While the other discussion is ongoing I thought I would address this one, even though it was written before my other replies:
> On Mar 19, 2015, at 8:21 PM, Bill Shannon <bill.shannon_at_oracle.com> wrote:
>
> I've tried to coalesce our recent discussion into an updated set of
> requirements. If we can come to agreement on these requirements,
> we'll update the spec accordingly. I've written these in the style
> of RFC 2119, although they'll need to be rewritten to better fit
> into the current style of the spec, and will need to be added to the
> appropriate places in the spec. Right now I'm just trying again to
> make sure we agree on what the requirements *are*. And again, none
> of these are intended to be new requirements, they're intended to
> be clarifications of the existing requirements. If we decided we
> want to strengthen any of these requirements, we would do that for
> Java EE 8.
>
> If you disagree with any of these, let me know what you think they
> *should* say.
>
> If anything is missing based on our recent discussion, please suggest
> additions.
>
> Thanks
>
>
> -----
>
> If annotations are being processed (as required by table EE.10-1,
> Servlet table 8-1, and EJB tables 16 and 17), *at least* all of the
> classes specified in table EE-5.1 MUST be scanned for annotations that
> specify deployment information. As specified in section EE.8.5.2, all
> classes that can be used by the application MAY be scanned for these
> annotations. (These are the annotations that specify information
> equivalent to what can be specified in a deployment descriptor. This
> requirement says nothing about the processing of annotations that were
> defined for other purposes.) These annotations MAY appear on classes,
> methods, and fields.
The approach of explicitly allowing B and C for EE7 is reasonable, since it preserves compatibility for existing implementations.

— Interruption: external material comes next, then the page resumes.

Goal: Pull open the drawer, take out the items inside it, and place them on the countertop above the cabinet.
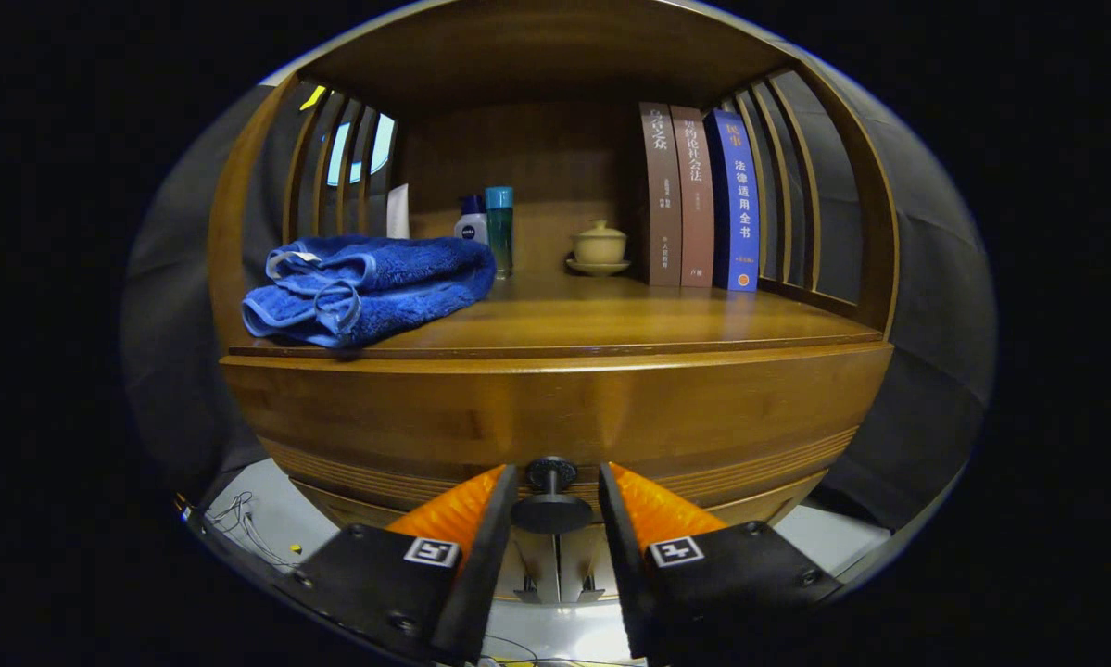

> All resources specified by resource definition
> annotations MUST be created. All resource reference annotations MUST
> result in JNDI entries in the corresponding namespace.
This seems to contradict the weaker SHOULD language in the paragraph on defaults below?
>
> The metadata-complete attribute in the standard deployment descriptors
> effects *only* the scanning of annotations that specify deployment
> information, including web services deployment information. It has no
> impact on the scanning of other annotations.
That’s fine.
>
> The default JNDI namespace for resource reference and definition
> annotations MUST *always* be "java:comp/env". Note that this applies
> to both the case where no name has been supplied so the rules for
> choosing a default name are used, and the case where a name has been
> supplied explicitly but the name does not specify a java: namespace.
> Since the java:comp namespace is not available in some contexts, use of
> that namespace in such a context SHOULD result in a deployment error.
> Likewise, the java:module namespace is not valid in some contexts; use
> of that namespace in such contexts SHOULD result in a deployment
> error.
I really think we should figure out the EE8 strategy for what we are going to do before deciding on this, but I do prefer this over a compatibility breaking MUST. If we do go with the SHOULD language, I think we need to update the CDI spec and examples to use fully qualified namespaces.
>
> All resource references SHOULD be mapped to resources defined in the
> target operational environment. By default, if a resource reference
> is not mapped, deployment MUST fail. A product MAY provide a deployment
> option that allows deployment to succeed in this case.
Thats fine.
>
> Deployment SHOULD fail if the lookup attribute in a resource
> annotation, or the lookup-name element in a deployment descriptor
> entry, does not specify a name with an explicit java: namespace.
Also fine.
>
> Deployment MAY provide an option that controls whether or not an
> application is attempted to be started during deployment. If no such
> option is provided, and deployment is successful, the application MUST
> be started. If the application is attempted to be started during
> deployment, CDI MUST be initialized during deployment. [XXX - need
> reference to exactly what constitutes CDI initialization]. If CDI
> initialization fails, deployment MUST fail. CDI MUST ONLY be
> initialized if the application is attempted to be started. [XXX - need
> to determine whether any other initialization is required]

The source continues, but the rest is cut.